» Task objective
Type out every line below exactly as it reads.

» Supplied information
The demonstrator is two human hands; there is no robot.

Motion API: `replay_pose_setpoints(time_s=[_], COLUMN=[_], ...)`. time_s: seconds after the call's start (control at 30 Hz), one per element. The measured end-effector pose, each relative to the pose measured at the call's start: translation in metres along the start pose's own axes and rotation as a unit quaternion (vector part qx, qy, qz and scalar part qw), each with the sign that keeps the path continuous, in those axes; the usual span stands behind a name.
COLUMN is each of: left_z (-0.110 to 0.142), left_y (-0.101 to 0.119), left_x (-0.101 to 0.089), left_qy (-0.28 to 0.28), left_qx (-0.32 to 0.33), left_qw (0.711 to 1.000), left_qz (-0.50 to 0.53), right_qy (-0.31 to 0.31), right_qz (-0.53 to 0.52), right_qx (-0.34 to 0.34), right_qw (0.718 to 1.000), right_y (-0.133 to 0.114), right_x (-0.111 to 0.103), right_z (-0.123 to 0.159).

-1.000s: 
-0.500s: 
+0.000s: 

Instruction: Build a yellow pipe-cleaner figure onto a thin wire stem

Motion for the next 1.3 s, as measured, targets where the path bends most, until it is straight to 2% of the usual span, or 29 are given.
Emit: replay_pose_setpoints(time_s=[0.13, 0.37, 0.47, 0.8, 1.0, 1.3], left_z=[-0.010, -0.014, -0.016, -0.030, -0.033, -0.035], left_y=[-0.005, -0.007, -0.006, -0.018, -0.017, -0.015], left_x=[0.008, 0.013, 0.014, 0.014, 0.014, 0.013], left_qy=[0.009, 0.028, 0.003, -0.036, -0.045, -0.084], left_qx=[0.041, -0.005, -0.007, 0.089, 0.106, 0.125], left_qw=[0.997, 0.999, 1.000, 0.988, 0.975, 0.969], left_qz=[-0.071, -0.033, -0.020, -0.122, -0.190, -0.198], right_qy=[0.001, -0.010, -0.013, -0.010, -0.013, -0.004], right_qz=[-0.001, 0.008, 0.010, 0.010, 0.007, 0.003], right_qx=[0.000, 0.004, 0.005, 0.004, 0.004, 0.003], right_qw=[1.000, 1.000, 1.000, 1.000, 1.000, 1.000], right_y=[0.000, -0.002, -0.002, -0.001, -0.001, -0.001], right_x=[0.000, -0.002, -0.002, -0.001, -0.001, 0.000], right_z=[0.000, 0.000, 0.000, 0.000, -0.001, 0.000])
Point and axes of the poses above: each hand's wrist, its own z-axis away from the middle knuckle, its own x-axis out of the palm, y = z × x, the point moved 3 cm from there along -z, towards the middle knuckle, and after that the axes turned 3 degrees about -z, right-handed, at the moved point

» Response area
The demonstrator is two human hands; there is no robot.

Motion API: `replay_pose_setpoints(time_s=[_], COLUMN=[_], ...)`. time_s: seconds after the call's start (control at 30 Hz), one per element. The measured end-effector pose, each relative to the pose measured at the call's start: translation in metres along the start pose's own axes and rotation as a unit quaternion (vector part qx, qy, qz and scalar part qw), each with the sign that keeps the path continuous, in those axes; the usual span stands behind a name.
COLUMN is each of: left_z (-0.110 to 0.142), left_y (-0.101 to 0.119), left_x (-0.101 to 0.089), left_qy (-0.28 to 0.28), left_qx (-0.32 to 0.33), left_qw (0.711 to 1.000), left_qz (-0.50 to 0.53), right_qy (-0.31 to 0.31), right_qz (-0.53 to 0.52), right_qx (-0.34 to 0.34), right_qw (0.718 to 1.000), right_y (-0.133 to 0.114), right_x (-0.111 to 0.103), right_z (-0.123 to 0.159).

-1.000s: 
-0.500s: 
+0.000s: 

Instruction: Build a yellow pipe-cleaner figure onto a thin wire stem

Motion for the next 1.3 s, as measured, targets where the path bends most, until it is straight to 2% of the usual span, or 29 are given.
Emit: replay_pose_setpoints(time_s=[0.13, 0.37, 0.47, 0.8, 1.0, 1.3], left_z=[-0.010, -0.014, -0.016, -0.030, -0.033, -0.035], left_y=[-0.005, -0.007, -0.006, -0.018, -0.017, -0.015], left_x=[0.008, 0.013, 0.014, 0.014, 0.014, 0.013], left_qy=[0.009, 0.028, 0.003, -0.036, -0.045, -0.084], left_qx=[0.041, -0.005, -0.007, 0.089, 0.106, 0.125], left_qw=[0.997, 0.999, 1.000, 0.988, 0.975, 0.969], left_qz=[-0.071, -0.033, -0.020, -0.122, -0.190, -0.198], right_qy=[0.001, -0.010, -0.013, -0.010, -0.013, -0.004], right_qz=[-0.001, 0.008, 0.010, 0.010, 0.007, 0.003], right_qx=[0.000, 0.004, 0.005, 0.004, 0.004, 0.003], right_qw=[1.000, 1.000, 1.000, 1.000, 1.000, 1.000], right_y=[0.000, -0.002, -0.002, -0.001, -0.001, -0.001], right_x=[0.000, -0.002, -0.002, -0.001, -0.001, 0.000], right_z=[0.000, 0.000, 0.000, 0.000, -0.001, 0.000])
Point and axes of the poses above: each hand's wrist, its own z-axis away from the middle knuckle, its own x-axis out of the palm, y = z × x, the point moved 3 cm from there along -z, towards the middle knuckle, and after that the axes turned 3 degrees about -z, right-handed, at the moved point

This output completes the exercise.